Продохнуть было некогда. В этой взрослой жизни радовало все, она так выгодно отличалась от той, школьной, которая, казалось, уже давным-давно ушла за горизонт и почти ничем о себе не напоминала. Эта дурацкая школьная форма, ершистая колючая шерсть, как бы цвета шоколада, но на самом деле говнища, с блеклым воротником, типа скромным, монашеским, не допускающим кружавчиков и завихрений (а Катя страсть как не любила жить под копирку, очень уж хотелось отличаться от других ходячих коричневых форм), эти тупые правила, никому не нужная математика, оскорбления, которые приходится терпеть от учителей, бессмысленные домашние задания, эта безысходность, когда всеми силами глушат индивидуальность и уверяют тебя, что ты серый и ничтожный, а ты должен это безропотно глотать, это унижение, которое запомнится на всю жизнь и прочее, и прочее, и прочее. Все как в страшном сне. Кате иногда и снились такие страшные сны, почти кошмары, когда она стоит у доски на виду у всех, и родителей, и учеников, а химичка, их классная, стоит почему-то на курьих ножках, как избушка, смотрит так на нее ехидно и говорит: «А сейчас Крещенская определит нам молекулярную массу соединения CaCO3» – или еще что-то в том же духе. И все, сердце начинает колотиться, руки холодеют, голос пропадает, под коленками мелкая трясучка, значит, пора просыпаться. Но проснуться она никак не может, а химичка от нетерпения начинает гарцевать, исполняя адскую чечетку и постукивая острыми курьими когтями по паркету. Люди исчезают, растворяются, остаются только они вдвоем – маленькая испуганная Крещенская у доски и химичка, общипанные курьи ноги у которой все растут и растут, и невыносимый этот скрежет усиливается с каждой секундой, заполняя все вокруг…

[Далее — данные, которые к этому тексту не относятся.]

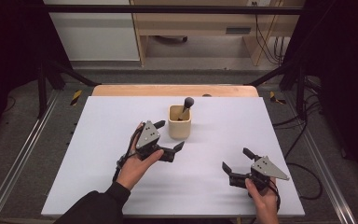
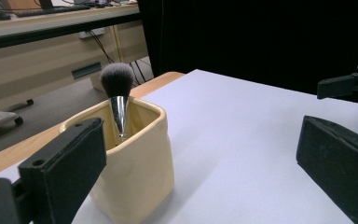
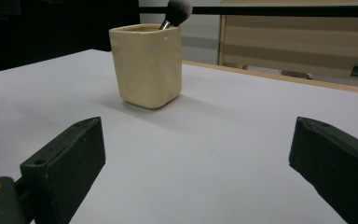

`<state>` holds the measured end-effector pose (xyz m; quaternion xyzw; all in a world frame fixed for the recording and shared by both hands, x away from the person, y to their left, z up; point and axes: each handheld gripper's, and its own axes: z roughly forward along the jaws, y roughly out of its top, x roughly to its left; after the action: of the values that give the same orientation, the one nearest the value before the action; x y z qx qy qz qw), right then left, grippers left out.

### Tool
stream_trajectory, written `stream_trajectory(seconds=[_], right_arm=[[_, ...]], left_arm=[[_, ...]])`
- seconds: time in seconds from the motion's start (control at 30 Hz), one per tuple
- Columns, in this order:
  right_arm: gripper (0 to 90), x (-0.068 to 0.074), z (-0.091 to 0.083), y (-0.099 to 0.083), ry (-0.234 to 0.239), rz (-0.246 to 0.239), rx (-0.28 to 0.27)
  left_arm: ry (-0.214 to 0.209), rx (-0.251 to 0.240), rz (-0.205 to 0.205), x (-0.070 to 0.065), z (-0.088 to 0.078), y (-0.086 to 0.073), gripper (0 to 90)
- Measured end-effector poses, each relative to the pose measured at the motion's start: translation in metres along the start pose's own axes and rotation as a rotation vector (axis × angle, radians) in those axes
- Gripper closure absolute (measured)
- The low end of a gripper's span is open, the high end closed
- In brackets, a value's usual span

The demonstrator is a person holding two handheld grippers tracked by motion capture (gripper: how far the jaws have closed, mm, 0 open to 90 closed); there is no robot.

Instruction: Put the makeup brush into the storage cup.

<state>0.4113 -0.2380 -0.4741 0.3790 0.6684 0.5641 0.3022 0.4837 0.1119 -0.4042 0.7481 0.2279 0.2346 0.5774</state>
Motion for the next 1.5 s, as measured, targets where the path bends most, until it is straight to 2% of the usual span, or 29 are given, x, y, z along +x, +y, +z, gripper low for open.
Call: stream_trajectory(seconds=[1.0, 1.2, 1.5], right_arm=[[3.8, 0.001, 0.000, 0.000, 0.001, -0.001, 0.000], [3.7, 0.001, 0.000, 0.000, 0.000, -0.003, 0.001], [3.7, 0.001, 0.000, -0.001, 0.001, -0.006, 0.002]], left_arm=[[0.025, -0.019, 0.003, 0.008, -0.026, -0.018, 1.3], [0.024, -0.023, 0.017, 0.010, -0.031, -0.022, 1.4], [0.030, -0.027, 0.007, 0.012, -0.037, -0.028, 1.5]])
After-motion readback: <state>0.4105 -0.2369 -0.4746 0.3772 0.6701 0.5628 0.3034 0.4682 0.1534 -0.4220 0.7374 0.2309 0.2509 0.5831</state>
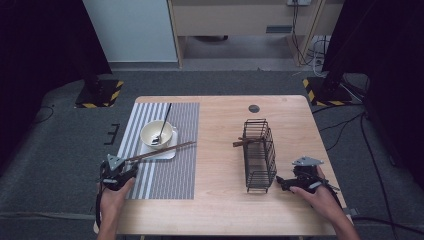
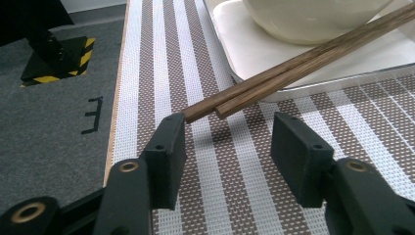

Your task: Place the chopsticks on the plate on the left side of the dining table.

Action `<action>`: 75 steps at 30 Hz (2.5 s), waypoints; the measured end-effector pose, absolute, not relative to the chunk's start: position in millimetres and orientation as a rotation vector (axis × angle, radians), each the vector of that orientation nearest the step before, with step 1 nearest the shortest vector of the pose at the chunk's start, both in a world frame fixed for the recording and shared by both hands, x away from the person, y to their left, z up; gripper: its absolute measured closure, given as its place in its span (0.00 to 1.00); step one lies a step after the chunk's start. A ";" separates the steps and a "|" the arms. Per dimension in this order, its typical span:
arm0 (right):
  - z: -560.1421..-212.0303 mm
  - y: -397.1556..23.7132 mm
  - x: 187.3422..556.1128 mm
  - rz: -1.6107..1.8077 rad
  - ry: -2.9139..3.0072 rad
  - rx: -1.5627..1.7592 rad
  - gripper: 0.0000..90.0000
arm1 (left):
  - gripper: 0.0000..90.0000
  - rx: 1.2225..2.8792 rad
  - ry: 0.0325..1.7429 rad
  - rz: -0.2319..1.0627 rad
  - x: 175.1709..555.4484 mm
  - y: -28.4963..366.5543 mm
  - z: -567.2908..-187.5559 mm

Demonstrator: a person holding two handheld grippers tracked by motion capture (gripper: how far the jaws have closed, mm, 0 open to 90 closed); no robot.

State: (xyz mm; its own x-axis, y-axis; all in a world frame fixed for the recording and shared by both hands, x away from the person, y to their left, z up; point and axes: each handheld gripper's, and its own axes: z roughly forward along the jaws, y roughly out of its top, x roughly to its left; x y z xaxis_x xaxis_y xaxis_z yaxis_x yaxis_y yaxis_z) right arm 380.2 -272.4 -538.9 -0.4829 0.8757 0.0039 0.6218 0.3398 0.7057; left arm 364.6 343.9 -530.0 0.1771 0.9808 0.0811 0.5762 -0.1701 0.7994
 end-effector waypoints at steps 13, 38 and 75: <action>-538.9 -272.4 380.0 0.924 2.232 1.320 0.00 | 0.57 1.858 1.439 0.836 369.3 339.1 -530.5; -539.0 -272.3 380.0 0.925 2.232 1.321 0.00 | 0.44 1.845 1.477 0.843 368.1 345.0 -531.4; -538.9 -272.1 379.8 0.924 2.231 1.322 0.00 | 0.54 1.876 1.411 0.800 371.6 339.0 -531.0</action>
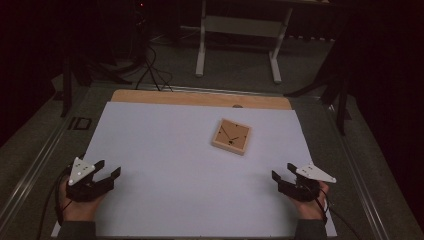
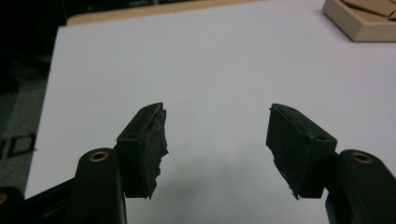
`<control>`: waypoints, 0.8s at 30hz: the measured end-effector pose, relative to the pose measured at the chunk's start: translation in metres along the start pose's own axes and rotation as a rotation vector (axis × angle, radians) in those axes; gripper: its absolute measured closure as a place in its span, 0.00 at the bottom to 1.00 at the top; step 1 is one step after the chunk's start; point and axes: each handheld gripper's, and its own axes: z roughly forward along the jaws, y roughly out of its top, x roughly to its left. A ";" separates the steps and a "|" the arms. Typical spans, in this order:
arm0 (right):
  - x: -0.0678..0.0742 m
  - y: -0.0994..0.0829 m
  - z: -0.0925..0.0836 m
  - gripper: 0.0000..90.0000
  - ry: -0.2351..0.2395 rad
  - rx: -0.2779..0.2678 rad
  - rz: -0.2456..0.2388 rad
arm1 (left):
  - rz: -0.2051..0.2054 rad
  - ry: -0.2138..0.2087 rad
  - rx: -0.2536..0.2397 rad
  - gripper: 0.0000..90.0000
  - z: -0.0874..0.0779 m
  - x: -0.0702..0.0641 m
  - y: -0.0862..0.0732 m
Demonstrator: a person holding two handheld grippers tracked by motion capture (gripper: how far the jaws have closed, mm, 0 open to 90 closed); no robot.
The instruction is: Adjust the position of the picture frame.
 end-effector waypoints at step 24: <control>0.001 0.002 0.005 0.38 0.003 0.011 0.019 | 0.012 -0.011 0.025 0.42 0.004 -0.004 -0.003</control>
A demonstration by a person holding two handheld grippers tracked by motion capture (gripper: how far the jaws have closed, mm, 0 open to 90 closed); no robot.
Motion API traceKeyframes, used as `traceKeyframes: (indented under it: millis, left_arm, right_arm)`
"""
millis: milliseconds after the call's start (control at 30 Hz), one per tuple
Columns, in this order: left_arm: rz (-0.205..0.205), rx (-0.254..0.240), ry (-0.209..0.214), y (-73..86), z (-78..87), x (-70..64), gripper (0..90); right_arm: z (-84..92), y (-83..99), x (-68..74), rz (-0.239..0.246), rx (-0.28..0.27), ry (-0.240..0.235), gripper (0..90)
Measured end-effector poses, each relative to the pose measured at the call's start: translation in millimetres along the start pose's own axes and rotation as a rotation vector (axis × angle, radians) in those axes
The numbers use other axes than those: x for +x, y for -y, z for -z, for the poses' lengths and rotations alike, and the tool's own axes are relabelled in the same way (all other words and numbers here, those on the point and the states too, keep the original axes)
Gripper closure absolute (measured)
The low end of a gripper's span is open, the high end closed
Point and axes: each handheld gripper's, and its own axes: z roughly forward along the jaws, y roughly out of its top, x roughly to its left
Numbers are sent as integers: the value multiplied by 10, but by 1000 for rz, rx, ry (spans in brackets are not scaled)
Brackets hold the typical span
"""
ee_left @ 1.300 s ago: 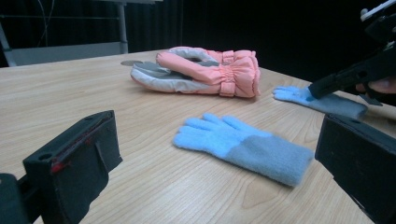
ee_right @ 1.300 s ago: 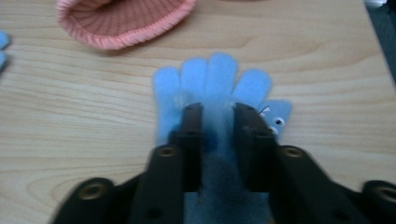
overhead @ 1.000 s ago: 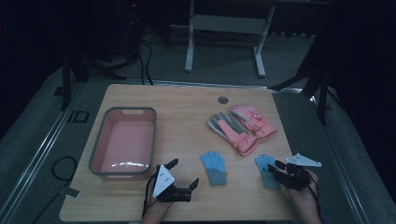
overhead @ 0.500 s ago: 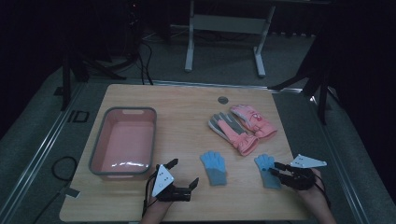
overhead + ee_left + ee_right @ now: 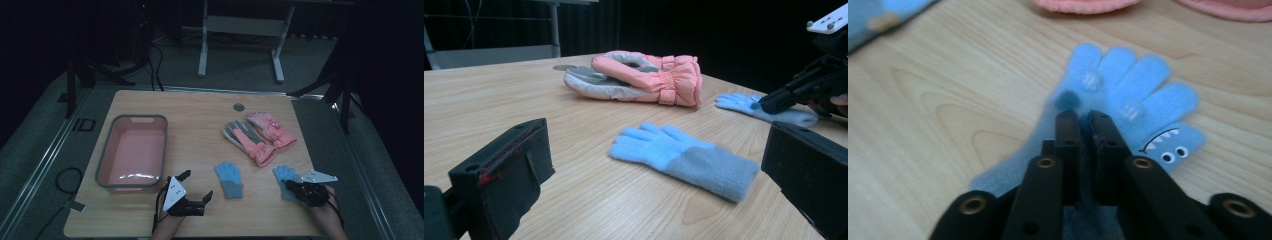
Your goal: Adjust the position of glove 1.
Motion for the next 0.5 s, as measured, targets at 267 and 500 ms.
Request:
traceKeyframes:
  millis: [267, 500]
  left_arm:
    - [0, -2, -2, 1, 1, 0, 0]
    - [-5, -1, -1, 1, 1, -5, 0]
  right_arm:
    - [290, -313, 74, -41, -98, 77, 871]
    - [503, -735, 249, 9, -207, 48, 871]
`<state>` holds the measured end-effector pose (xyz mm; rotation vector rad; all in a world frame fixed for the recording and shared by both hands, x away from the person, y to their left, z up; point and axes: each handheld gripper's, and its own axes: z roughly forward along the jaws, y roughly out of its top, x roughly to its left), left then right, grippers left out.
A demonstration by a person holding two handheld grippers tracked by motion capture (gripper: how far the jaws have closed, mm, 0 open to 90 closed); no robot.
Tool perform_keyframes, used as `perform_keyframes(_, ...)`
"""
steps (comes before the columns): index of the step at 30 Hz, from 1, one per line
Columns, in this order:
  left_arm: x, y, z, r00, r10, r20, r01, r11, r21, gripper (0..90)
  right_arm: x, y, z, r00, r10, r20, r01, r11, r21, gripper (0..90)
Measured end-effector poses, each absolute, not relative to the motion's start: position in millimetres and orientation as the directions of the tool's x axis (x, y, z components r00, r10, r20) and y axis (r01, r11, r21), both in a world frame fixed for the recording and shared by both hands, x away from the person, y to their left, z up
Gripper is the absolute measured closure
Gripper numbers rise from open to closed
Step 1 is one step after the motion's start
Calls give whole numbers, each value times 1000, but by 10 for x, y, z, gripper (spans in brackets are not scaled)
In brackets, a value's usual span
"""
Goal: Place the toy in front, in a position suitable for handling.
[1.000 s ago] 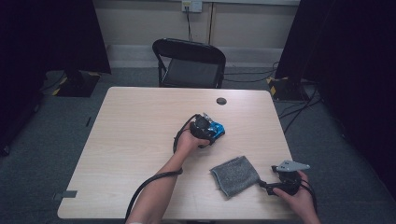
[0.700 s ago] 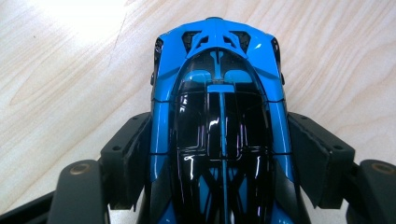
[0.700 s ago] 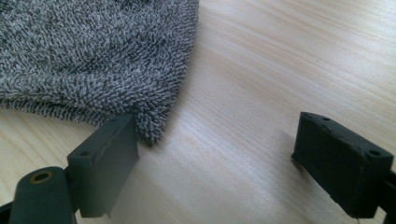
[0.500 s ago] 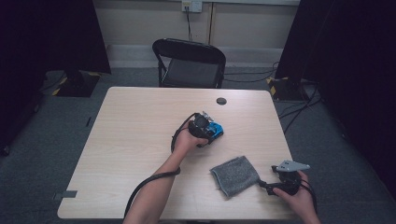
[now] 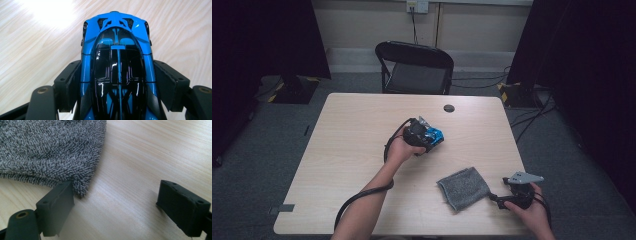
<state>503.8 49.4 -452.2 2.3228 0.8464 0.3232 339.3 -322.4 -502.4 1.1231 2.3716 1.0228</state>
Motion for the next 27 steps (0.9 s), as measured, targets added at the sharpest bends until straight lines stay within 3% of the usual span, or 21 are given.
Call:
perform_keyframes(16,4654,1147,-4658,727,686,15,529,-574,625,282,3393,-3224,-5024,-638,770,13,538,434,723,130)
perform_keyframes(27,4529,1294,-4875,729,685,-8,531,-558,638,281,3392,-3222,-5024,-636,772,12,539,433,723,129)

Но сейчас все было совершенно по-другому, Катя захлебывалась новизной, восторженностью, значимостью того, чем начала заниматься, уверенностью, что эти знания обязательно в скором времени пригодятся. Люди в институте встречались очень разные, безумно интересные, все какие-то необычные. То ли это была совершенно другая среда, чем та, в которой с детства варилась Катя, то ли преподаватели были сплошь уникальными, да и студенты, приехавшие не только со всей страны, но и почти со всего мира, завораживали кто умом, кто самобытностью, кто внешностью, кто знаниями, а кто и именем. В Катиной французской группе учился замечательный мальчик из Монголии, умный, добрый, воспитанный, но с совершенно непригодным для нашей страны именем. Звали его Ганхуяк. Прелесть этого имени заключалась в том, что его можно было совершенно законно выкрикивать в чопорных стенах института, причем выкрикивать специально громко и достаточно торжественно, в связи с чем товарищ Ганхуяк пользовался огромным спросом среди студентов. Стыдливые преподаватели метались между его именем и фамилией, но выбрать было сложно, фамилия на русском звучала просто непроизносимо и в связи с этим не звучала совсем. Зато какой радостью было окликнуть Ганхуяшу с третьего этажа, когда он был этажом ниже. «Хуя-я-як, Хуя-я-як, Хуя-я-як!!!» – отзывалось эхо, и удивленные профессора в ужасе оглядывались и прибавляли шаг. Зато Ганхуяша радовался, что его любят, и были случаи, когда Катя этим пользовалась.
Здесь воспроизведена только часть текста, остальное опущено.